THE PROBLEM:
Below are some records; work out how many of their lines contain "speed" and give the number only.

(Data extracted from a collection)
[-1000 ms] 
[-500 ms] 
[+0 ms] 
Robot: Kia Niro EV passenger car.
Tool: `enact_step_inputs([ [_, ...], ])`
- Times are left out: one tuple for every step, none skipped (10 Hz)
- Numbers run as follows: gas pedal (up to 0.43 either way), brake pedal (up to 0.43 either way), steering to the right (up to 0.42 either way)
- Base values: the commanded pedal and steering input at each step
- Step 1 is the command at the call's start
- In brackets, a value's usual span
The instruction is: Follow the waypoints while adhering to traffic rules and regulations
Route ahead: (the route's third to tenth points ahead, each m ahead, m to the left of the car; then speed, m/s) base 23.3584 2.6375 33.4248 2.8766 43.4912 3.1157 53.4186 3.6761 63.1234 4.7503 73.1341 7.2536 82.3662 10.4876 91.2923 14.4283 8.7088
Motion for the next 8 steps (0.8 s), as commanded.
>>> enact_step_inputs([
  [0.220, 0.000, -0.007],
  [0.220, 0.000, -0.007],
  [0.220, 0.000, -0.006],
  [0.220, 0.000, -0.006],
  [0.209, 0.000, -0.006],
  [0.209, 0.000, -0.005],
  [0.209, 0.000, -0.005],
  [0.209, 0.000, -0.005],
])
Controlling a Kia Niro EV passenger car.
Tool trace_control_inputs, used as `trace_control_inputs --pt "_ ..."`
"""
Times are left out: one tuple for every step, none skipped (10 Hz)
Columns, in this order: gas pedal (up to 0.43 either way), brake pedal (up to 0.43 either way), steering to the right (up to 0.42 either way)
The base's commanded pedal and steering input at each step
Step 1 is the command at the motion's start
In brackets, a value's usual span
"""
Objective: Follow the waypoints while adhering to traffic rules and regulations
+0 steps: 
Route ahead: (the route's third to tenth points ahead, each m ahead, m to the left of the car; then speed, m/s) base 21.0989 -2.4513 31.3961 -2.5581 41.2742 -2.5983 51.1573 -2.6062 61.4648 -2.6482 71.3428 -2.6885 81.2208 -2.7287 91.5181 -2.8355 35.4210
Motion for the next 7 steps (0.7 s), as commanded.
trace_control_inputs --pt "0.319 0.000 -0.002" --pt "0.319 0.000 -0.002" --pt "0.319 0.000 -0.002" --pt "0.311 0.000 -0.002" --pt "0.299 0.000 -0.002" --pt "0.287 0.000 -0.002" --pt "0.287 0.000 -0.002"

YOUR RESPONSE:
2